Occasionally, when we go to install an Open Directory Replica for a new Open Directory environment, where the Master is running 10.8.4 we run into an error that:
NSMutableDictionary *_getRootDSE(const char *): rootDSE not found
At the GUI this just looks like:
This could mean that you need to check the SSL box in the Directory Utility for the replica. You’ll know that’s the case if the Replica appears in the Server app but is still throwing errors when trying to work. This could also be an issue where the Master can’t get a version or the DSE from the Master. Assuming you already checked IP/DNS, let’s see if the server knows what it is (the master, version, etc). To see if it can’t get a version, run slapconfig -ver:
slapconfig -ver
If you get an error, comment out the TLSCertificatePassphrase line in /etc/openldap/slapd_macosxserver.conf. If not, then it’s a problem with ssh connecting. Assuming ssh is open/on we’re gonna’ need to make sure the authentication types between the client and the server match. To do so, first, change the authentication options in /etc/sshd_config (the section should look like the following when you’re done):
# To disable tunneled clear text passwords both PasswordAuthentication and
# ChallengeResponseAuthentication must be set to "no".

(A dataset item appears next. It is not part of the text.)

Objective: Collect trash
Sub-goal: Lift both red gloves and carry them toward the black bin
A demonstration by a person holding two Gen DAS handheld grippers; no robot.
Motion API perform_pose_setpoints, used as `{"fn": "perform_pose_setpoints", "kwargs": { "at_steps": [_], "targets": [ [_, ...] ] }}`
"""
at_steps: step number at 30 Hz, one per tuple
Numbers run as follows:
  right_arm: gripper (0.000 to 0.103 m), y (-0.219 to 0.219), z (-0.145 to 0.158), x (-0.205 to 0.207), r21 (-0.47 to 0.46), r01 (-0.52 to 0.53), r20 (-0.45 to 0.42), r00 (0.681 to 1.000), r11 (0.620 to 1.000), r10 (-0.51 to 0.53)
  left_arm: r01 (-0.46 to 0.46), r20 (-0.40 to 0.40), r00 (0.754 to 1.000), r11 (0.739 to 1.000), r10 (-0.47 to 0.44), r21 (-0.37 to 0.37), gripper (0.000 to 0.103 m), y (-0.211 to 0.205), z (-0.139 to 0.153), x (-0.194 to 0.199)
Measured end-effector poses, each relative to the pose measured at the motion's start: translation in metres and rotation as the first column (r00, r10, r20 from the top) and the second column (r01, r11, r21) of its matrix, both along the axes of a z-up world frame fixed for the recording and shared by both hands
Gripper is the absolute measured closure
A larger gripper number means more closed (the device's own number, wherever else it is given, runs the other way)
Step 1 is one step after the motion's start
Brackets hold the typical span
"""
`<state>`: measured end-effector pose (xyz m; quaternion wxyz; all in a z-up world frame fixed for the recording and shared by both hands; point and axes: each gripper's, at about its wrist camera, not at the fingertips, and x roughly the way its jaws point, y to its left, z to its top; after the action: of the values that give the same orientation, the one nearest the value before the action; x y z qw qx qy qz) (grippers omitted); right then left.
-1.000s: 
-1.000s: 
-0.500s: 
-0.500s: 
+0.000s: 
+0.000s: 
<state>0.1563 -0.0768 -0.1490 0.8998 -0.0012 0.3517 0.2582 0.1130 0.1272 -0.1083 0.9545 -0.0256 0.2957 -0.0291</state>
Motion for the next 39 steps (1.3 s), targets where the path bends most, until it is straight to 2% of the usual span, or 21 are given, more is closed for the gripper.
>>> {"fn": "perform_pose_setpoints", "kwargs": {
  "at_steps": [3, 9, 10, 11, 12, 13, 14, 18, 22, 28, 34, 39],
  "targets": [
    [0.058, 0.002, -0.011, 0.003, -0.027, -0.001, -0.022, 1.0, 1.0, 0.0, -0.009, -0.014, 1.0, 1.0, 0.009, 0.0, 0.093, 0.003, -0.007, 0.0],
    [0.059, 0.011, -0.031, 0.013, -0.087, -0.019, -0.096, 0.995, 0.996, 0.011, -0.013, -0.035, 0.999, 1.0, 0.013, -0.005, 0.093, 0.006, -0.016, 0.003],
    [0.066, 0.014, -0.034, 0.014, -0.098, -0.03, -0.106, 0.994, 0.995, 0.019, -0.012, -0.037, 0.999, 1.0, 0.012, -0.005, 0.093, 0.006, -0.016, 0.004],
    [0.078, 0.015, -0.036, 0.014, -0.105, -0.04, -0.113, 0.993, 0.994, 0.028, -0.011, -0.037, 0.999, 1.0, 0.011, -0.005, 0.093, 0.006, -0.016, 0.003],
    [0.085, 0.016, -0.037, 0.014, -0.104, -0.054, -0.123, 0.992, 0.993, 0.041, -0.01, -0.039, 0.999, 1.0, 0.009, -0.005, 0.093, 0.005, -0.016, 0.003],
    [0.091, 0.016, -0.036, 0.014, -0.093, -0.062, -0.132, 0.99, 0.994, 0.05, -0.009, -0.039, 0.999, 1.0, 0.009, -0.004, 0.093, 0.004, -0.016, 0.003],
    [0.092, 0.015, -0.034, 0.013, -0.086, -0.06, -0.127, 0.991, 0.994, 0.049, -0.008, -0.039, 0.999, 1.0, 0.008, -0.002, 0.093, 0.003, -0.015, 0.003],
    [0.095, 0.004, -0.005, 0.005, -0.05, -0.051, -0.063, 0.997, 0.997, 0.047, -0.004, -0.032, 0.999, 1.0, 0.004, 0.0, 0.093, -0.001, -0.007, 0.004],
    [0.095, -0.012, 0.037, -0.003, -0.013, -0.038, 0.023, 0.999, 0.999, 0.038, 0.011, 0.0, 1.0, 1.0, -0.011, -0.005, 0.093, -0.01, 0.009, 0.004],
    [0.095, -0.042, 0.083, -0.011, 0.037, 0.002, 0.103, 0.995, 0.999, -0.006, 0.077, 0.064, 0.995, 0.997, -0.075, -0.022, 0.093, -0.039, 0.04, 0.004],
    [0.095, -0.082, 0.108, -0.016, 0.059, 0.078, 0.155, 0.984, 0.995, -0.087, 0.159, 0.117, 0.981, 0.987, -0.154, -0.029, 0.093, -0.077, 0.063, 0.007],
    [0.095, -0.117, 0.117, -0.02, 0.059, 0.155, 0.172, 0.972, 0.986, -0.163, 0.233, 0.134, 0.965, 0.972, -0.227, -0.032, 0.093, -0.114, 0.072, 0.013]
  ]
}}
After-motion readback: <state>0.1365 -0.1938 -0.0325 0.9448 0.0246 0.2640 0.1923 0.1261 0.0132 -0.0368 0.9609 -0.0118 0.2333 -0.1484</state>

#PasswordAuthentication yes
#PermitEmptyPasswords no
Then, in the Authentication section, change PubkeyAuthentication to no:
# Authentication:
#LoginGraceTime 2m
#PermitRootLogin yes
#StrictModes yes
#MaxAuthTries 6
#MaxSessions 10
#RSAAuthentication yes
#PubkeyAuthentication no
Then, in the /etc/sshd_config on the client, change the PasswordAuthentication to yes and the PubkeyAuthentication to no, which should have an sshd_config file similar to the above examples.